* EXERCISE DIRECTIONS *
Whenever a line of the records below contains the word "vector", copy that line.

START INFORMATION SHOWN

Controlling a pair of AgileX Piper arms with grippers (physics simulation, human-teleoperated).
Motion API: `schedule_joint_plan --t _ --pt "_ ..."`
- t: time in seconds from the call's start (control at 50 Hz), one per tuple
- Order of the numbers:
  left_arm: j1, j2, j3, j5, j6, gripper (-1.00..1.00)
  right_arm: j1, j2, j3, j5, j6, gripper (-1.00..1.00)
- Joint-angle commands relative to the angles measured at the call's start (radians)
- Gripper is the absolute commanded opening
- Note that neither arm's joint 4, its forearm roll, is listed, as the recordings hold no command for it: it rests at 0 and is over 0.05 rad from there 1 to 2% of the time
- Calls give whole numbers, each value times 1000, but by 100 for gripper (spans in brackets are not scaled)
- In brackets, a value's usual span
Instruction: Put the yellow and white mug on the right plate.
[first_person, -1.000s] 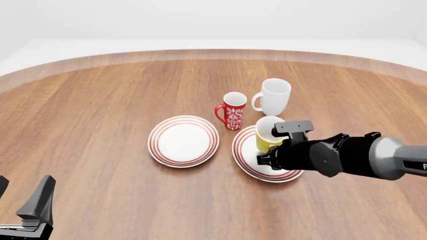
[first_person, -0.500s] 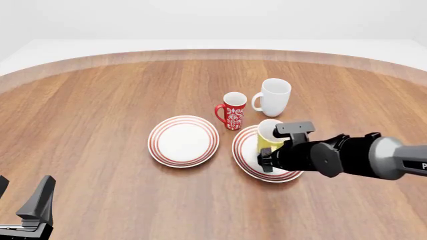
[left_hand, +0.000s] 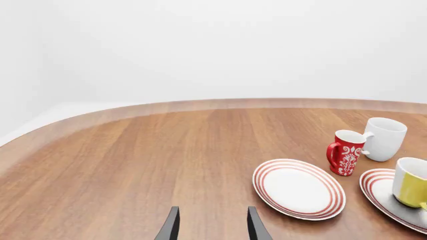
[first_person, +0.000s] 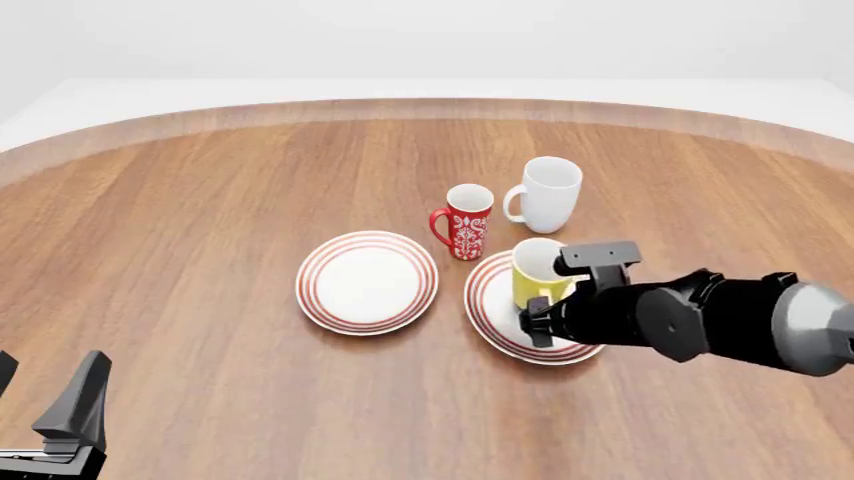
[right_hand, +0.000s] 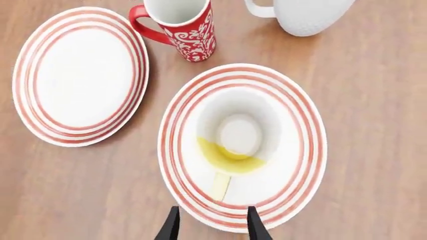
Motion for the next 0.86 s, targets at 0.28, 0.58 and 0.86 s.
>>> schedule_joint_plan --t 0.28,0.58,0.86 --pt "0 0 0 0 0 100 25 -276 71 125 15 100" --pt "0 0 0 0 0 100 12 -591 50 340 12 100" --pt "0 0 0 0 0 100 19 -877 19 529 55 100"
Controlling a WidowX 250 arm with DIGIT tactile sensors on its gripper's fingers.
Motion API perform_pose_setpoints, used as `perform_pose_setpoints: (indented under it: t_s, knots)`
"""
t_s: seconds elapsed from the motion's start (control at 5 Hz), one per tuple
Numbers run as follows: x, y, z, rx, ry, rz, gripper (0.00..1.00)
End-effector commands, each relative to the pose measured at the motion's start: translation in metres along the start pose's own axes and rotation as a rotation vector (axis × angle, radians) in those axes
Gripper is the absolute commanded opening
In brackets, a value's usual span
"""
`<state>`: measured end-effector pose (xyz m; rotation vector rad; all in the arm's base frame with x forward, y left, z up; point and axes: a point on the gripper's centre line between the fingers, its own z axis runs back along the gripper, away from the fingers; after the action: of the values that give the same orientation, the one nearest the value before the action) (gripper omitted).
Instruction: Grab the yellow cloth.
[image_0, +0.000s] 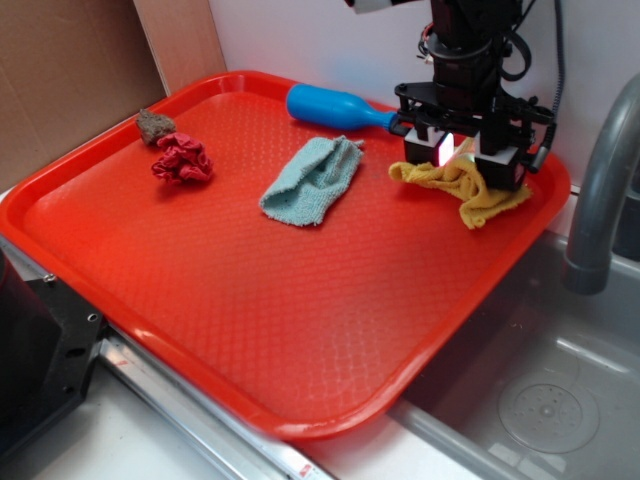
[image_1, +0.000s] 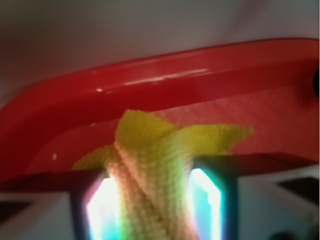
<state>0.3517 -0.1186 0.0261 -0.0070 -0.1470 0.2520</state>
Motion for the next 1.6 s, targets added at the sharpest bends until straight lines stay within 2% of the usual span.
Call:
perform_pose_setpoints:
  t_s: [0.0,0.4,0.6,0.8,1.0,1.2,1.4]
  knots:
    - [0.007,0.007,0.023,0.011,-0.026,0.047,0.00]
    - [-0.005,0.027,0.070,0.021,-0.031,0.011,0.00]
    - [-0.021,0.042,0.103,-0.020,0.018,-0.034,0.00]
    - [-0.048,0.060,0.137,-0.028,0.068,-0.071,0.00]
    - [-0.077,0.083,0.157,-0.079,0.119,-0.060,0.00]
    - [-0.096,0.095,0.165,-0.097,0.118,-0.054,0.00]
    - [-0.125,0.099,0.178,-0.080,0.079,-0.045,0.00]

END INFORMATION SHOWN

* ANSWER TO THE EXERCISE *
End-effector commands, each relative to the pose measured at the motion's start: translation in metres along the start pose's own axes and rotation as a rotation vector (axis × angle, radians) in those axes
`<state>`: measured end-effector pose (xyz m; rotation vector rad; all in the arm's base frame with x forward, y left, z up; point and axes: a point on the gripper's centre line between the fingers, its own z axis runs back along the gripper, away from the fingers; after the action: of the values that give the same orientation, the one nearest the value before the action) (gripper omitted).

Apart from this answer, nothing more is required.